Lesson of the Willow from The Wisdom of the Trees by Jane Gifford
The Willow in the tree alphabet stands for the female and lunar rhythms of life. She is water-seeking, thriving from preference on the damp margins of lakes and streams or across the low-lying water meadows. Water and the tidal movements of the sea are governed by the pull of the moon. The moon in its monthly rhythms is female, contrasting with the male sun’s daily and yearly turnings. In several ways, the Celts held women in higher regard than we do today. On the material level, women were property owners, and whoever controlled the property controlled the marriage. Women of all types and appeared in the Celtic pantheon, the spiritual strength and life-giving qualities given by both female and male recognized equally.
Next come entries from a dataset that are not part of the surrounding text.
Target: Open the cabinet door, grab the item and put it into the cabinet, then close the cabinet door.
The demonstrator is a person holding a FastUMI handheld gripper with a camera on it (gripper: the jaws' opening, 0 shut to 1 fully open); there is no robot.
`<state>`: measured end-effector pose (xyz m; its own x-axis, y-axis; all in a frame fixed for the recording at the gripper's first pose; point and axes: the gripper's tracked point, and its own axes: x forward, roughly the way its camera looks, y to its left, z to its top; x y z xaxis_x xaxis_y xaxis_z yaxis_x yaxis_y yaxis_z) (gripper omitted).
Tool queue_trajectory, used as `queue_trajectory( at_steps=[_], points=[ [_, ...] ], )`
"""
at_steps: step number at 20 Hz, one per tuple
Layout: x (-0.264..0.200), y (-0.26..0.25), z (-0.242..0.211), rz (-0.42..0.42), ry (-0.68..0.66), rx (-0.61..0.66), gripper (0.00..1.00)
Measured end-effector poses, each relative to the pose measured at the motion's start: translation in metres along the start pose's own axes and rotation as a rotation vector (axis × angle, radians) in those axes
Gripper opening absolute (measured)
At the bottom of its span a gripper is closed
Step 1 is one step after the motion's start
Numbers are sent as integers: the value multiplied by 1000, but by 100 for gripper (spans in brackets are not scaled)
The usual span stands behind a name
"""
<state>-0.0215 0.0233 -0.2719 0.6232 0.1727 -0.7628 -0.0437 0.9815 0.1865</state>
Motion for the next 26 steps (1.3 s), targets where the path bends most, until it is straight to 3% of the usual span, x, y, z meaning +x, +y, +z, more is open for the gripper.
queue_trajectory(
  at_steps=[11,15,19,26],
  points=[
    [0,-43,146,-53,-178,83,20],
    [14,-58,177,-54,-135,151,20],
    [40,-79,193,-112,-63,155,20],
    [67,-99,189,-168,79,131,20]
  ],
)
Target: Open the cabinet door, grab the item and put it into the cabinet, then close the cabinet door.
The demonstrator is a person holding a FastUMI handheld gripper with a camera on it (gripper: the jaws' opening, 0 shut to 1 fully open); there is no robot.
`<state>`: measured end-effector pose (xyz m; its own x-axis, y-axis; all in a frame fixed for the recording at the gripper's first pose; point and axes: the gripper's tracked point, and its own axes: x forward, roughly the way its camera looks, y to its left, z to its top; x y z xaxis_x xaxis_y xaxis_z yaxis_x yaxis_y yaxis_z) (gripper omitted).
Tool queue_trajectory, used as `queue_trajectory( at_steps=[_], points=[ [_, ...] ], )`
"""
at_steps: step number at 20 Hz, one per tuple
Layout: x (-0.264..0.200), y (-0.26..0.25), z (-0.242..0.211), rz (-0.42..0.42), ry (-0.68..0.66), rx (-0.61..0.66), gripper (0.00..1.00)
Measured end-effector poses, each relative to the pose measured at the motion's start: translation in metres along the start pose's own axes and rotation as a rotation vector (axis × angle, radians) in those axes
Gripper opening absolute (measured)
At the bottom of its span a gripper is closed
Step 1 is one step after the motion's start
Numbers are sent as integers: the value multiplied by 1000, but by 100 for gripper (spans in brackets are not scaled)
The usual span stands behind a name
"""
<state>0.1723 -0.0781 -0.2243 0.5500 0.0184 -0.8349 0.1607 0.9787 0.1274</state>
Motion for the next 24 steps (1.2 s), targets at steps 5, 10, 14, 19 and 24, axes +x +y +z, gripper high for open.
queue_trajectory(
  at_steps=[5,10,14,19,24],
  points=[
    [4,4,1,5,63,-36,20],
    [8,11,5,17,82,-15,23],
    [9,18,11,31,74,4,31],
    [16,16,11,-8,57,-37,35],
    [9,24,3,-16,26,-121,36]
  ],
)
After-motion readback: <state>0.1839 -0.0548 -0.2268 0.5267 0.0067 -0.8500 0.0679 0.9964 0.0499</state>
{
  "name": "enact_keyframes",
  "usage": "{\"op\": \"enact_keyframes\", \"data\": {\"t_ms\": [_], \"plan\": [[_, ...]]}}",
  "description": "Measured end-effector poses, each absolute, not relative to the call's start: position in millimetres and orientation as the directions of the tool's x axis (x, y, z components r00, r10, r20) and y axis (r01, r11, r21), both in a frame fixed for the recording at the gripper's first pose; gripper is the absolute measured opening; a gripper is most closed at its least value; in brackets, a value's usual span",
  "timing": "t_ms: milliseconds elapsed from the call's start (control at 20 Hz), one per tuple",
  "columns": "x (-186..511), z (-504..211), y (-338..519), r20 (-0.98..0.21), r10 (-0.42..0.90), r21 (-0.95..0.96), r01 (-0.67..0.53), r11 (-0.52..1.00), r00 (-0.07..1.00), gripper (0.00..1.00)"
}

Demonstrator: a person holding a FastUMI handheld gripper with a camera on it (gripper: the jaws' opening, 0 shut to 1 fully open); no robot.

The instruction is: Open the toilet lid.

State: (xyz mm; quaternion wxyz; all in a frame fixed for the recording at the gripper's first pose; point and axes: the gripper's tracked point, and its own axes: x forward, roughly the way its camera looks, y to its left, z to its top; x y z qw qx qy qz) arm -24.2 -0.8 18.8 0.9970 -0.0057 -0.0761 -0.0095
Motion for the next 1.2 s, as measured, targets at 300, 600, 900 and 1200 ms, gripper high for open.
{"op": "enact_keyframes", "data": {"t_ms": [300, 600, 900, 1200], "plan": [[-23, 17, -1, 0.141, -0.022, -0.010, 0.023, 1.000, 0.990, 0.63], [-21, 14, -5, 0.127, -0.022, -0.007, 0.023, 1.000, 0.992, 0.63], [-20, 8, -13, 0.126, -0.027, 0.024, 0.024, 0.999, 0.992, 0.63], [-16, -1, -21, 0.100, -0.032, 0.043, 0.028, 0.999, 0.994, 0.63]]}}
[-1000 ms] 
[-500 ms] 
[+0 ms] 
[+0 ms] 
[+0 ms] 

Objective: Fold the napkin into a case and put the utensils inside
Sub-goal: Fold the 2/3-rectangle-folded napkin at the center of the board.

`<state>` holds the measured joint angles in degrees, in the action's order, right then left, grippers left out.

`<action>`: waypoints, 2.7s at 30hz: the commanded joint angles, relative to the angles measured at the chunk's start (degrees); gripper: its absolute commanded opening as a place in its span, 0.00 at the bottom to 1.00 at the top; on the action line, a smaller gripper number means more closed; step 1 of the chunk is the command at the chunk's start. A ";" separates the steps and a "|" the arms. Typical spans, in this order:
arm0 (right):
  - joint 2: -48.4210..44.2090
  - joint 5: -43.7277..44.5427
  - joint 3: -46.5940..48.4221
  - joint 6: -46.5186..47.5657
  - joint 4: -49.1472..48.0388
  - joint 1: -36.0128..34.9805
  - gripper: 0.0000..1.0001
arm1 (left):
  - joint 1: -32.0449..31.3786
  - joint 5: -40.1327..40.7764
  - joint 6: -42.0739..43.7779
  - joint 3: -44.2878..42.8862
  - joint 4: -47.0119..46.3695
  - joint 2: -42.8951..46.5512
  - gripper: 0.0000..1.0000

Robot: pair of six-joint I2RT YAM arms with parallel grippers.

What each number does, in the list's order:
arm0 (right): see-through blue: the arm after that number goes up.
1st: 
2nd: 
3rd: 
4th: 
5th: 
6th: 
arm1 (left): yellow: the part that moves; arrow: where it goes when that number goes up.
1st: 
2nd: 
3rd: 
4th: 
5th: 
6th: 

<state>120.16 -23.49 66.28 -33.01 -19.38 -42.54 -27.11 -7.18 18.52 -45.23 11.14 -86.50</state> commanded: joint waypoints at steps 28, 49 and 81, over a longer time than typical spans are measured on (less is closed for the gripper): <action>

There were many colleges of Druidesses – learned women and teachers – respected especially for their gifts of seer-ship, often expressed through dreams, or night visions.
From The Celtic Tree Oracle-Liz and Colin Murray
The “sea bean” is a seed that travels the oceans, looking for a new place to grow. Only 10th of 1% of flowering plants create drift seeds, so they are pretty special. It is considered lucky to find one as they are so rare.
Extract from an article about being a “Drift Seed Collector”, or “Drifter” that I thought was relevant to its appearance here in this journey.
Finding the Sea Bean is just the beginning of the “drifters” experience. The real fun begins when you identify the type of bean or seed you’ve found and map its journey.
“It happens to all of us. First it’s curiosity about this thing you’ve found on the beach. Next comes enlightenment and you realize there’s a story for each Bean,” says Perry. “Then we move into the hoarding phase where the collector keeps every bean they can put their hands on. Fortunately, most move on to sharing and educating others.
“Finally, we get to the Zen phase.”
That’s where Perry is with his love of sea beans. He wants to share his knowledge and will gladly hand over a few beans from his collection. He’s content to pass by the more common beans that he’s come across over the years.